Regina Tollfeldt answered the war effort call

Regina Sawina Tollfeldt, a “Rosie the Riveter” featured in Legacy Washington’s 2016 book, “Washington Remembers World War II,” died in Montesano on June 24 at the age of 97.

She was one of the last of the some 15,000 women who worked in Boeing’s Seattle factories during World War II. Eight hours a day, seven days a week at the apex of the war, she wriggled through the wing jigs for the gleaming B-17s leaving Plant No. 2 at the rate of a dozen a day. Her job was to drill the holes for the rivets that fastened the bomber’s aluminum skin to its ribs.

With the war won, “naturally we were all fired by Boeing,” she remembered in an interview with former Daily World Editor John Hughes, now a state historian who wrote about her in the Legacy Washington book. “Contracts were cancelled and the men returning from overseas would want their jobs back. But women had done all kinds of work during the war, and I think ultimately that’s what opened the eyes of a lot of women and changed society.”

She invested her last check from Boeing in four months’ of business school, and met a handsome young carpenter, Roy Tollfeldt, just home from the war. She landed a job as secretary to the director of the State Board for Vocational Education in Olympia.
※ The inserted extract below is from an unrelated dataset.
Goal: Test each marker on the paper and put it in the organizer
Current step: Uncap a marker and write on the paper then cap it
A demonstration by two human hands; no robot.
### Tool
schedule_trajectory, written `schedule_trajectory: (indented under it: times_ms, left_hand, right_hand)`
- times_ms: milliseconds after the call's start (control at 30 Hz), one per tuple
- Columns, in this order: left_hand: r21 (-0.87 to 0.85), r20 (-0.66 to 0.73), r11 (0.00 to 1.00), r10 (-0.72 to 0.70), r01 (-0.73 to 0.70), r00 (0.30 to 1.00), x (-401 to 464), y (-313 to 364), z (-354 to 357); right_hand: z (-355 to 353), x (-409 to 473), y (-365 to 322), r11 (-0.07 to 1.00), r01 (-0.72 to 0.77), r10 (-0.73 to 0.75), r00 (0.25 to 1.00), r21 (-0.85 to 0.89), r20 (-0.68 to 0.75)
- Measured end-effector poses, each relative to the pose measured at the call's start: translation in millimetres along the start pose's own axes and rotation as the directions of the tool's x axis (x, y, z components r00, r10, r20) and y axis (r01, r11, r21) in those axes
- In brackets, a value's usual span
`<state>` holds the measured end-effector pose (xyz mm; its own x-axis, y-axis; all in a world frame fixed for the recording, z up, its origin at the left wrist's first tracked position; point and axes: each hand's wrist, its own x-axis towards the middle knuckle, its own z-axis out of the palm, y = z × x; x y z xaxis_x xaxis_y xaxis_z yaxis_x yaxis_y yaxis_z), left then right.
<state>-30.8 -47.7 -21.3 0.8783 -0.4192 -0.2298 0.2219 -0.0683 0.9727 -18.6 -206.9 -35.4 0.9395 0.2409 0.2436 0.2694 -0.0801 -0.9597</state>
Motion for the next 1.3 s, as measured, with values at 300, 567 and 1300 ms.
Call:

Regina was a mainstay at the vocational rehabilitation office in Aberdeen until her retirement in 1978. “In all, I worked for the state for 32 years. I loved vocational rehabilitation,” she said. “We were one of the departments that spent money on people, found them jobs and kept them as productive taxpayers. We had to find them jobs, and that’s where I really excelled because I love people. All they had to do was come in one time. I’d write their names down and then I knew them. I treated them like an equal—the way everyone should be treated.”